[Exercise goal] Check every line of the entries for the string "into" and return the ones that contain it.

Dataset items
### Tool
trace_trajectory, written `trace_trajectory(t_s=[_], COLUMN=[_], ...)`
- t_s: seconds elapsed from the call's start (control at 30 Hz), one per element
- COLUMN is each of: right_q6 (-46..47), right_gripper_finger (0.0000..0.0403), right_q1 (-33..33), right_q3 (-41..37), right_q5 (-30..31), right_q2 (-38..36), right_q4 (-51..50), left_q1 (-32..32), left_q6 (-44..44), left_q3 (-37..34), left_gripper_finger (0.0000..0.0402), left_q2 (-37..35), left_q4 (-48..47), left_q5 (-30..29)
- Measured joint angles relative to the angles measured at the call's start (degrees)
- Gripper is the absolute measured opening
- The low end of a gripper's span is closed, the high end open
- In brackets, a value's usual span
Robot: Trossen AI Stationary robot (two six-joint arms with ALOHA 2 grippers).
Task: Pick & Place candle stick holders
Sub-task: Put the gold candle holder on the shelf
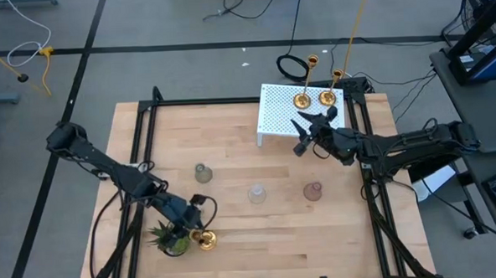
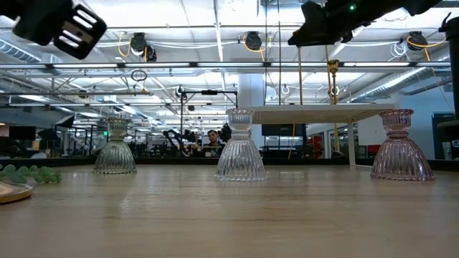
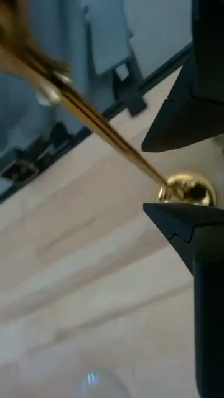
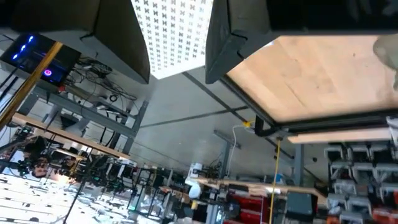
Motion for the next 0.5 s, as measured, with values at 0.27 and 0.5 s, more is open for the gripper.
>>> trace_trajectory(t_s=[0.27,0.5], right_q6=[-0.31,-0.44], right_gripper_finger=[0.0148,0.0146], right_q1=[0.00,-0.02], right_q3=[0.00,0.00], right_q5=[-0.04,-0.15], right_q2=[0.00,0.00], right_q4=[1.63,1.58], left_q1=[-0.99,-0.72], left_q6=[5.45,9.95], left_q3=[0.00,0.02], left_gripper_finger=[0.0104,0.0031], left_q2=[0.36,0.31], left_q4=[1.82,3.85], left_q5=[0.26,0.31])
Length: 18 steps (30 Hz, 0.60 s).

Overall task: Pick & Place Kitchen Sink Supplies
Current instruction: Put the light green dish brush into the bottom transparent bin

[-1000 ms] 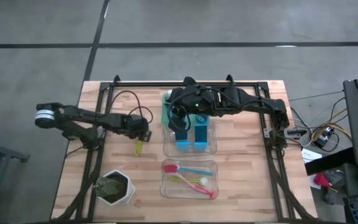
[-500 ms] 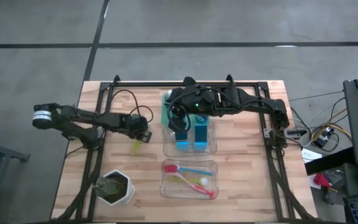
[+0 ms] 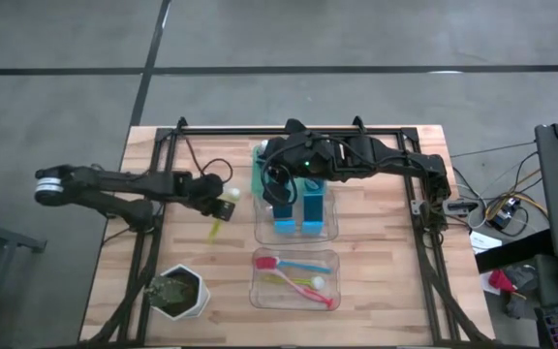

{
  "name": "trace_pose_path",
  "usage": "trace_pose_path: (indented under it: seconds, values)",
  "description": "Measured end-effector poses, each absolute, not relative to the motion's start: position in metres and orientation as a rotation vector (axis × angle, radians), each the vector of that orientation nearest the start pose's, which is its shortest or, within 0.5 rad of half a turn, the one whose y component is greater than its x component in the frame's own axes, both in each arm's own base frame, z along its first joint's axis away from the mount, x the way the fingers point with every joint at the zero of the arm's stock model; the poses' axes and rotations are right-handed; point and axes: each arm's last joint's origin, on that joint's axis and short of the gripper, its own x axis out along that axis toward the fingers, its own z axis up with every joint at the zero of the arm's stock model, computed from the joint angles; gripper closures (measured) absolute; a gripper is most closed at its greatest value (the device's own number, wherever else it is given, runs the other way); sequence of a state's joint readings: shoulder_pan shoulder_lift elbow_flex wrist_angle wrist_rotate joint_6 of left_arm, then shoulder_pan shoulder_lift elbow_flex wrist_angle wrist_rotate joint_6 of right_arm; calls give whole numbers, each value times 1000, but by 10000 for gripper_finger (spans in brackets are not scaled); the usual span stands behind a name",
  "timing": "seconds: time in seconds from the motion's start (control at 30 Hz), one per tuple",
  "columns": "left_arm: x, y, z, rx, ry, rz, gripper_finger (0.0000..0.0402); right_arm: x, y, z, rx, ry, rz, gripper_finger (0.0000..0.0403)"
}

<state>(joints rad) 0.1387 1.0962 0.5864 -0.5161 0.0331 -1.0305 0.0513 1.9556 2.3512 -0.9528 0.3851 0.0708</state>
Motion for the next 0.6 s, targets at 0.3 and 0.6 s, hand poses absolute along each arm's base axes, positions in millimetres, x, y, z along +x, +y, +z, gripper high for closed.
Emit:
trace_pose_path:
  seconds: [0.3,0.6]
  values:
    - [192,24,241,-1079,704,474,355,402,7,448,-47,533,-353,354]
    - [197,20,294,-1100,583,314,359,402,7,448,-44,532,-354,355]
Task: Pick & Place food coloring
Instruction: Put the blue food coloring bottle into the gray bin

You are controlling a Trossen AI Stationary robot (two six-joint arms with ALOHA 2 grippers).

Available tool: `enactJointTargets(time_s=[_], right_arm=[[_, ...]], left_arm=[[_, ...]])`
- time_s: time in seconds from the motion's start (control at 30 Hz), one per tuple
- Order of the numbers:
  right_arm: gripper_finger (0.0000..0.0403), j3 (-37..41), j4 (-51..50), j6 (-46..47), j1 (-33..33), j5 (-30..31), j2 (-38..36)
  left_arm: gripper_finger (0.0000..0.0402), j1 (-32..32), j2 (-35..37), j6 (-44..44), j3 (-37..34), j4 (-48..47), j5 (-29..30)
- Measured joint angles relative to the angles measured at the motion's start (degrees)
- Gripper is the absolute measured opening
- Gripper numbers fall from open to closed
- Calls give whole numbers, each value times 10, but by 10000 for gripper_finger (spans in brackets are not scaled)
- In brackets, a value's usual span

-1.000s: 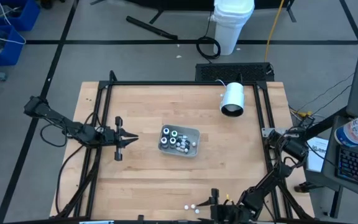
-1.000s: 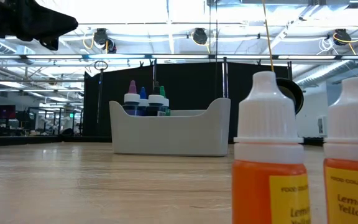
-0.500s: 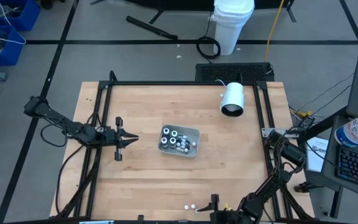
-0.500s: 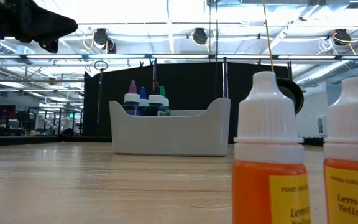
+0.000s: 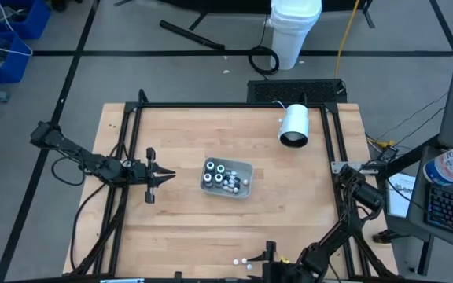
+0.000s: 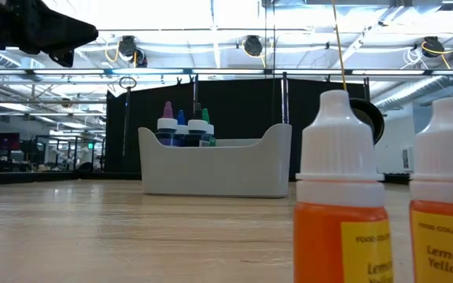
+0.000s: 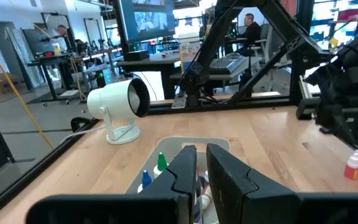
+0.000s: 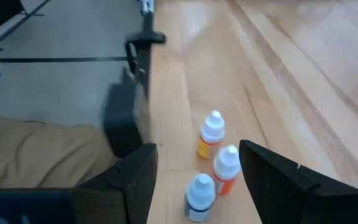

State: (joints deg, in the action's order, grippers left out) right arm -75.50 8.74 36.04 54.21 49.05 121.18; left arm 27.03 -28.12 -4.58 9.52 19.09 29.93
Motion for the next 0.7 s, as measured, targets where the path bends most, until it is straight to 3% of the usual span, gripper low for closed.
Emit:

[Answer box]
Current instruction: Put the light green dish brush into the bottom transparent bin
Instruction: Put the blue food coloring bottle into the gray bin

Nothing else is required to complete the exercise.